◆ **TASK DIRECTIONS**: Restate the listing word for word; omit the images.

◆ **COLLECTED DATA**:
*****
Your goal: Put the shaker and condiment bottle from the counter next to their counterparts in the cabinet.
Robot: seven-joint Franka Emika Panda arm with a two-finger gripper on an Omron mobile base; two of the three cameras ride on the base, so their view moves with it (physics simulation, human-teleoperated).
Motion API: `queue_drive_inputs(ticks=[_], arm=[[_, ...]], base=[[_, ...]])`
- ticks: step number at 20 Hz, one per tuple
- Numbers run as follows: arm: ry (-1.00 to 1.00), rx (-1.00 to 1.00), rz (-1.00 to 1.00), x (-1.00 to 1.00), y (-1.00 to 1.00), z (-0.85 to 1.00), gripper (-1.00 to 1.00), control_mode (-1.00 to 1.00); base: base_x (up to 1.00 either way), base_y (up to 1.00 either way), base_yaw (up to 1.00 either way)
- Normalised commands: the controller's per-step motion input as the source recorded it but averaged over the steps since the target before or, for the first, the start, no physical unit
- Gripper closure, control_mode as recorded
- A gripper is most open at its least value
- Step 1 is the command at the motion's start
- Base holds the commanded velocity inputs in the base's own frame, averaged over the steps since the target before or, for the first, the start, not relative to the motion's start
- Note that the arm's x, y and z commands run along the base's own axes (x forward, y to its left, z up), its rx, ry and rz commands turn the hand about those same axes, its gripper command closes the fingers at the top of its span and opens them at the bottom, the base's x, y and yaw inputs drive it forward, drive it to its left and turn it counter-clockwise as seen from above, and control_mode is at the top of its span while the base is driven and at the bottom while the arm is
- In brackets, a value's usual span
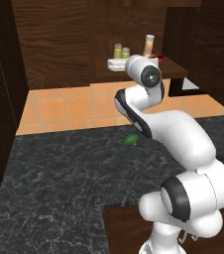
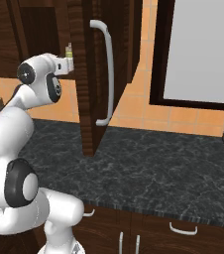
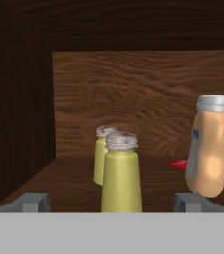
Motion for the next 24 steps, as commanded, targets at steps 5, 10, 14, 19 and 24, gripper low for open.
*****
◆ **EXERCISE ANSWER**:
Your goal: Put the shaker and condiment bottle from the counter next to their counterparts in the cabinet.
Robot: seven-joint Franka Emika Panda arm with a two-finger gripper on an Omron mobile base; two of the three cameras ride on the base, so their view moves with it (physics simulation, human-teleoperated).
Motion API: `queue_drive_inputs(ticks=[_], arm=[[_, ...]], base=[[_, ...]])`
- ticks: step number at 20 Hz, one per tuple
- Numbers run as follows: arm: ry (-1.00 to 1.00), rx (-1.00 to 1.00), rz (-1.00 to 1.00), x (-1.00 to 1.00), y (-1.00 to 1.00), z (-0.85 to 1.00), gripper (-1.00 to 1.00), control_mode (-1.00 to 1.00); base: base_x (up to 1.00 either way), base_y (up to 1.00 either way), base_yaw (up to 1.00 either way)
- Normalised commands: the controller's per-step motion input as the source recorded it but averaged over the steps since the target before or, for the first, the start, no physical unit
- Gripper closure, control_mode as recorded
- A gripper is most open at its least value
- Step 1 is the command at the motion's start
- Base holds the commanded velocity inputs in the base's own frame, averaged over the steps since the target before or, for the first, the start, not relative to the motion's start
- Note that the arm's x, y and z commands run along the base's own axes (x forward, y to its left, z up), its rx, ry and rz commands turn the hand about those same axes, its gripper command closes the fingers at the top of its span and opens them at the bottom, the base's x, y and yaw inputs drive it forward, drive it to its left and turn it counter-clockwise as seen from above, and control_mode is at the top of its span while the base is driven and at the bottom while the arm is
- In brackets, a value's usual span
Motion for the next 24 steps, as commanded, targets at steps 5, 10, 14, 19 and 24, gripper low for open.

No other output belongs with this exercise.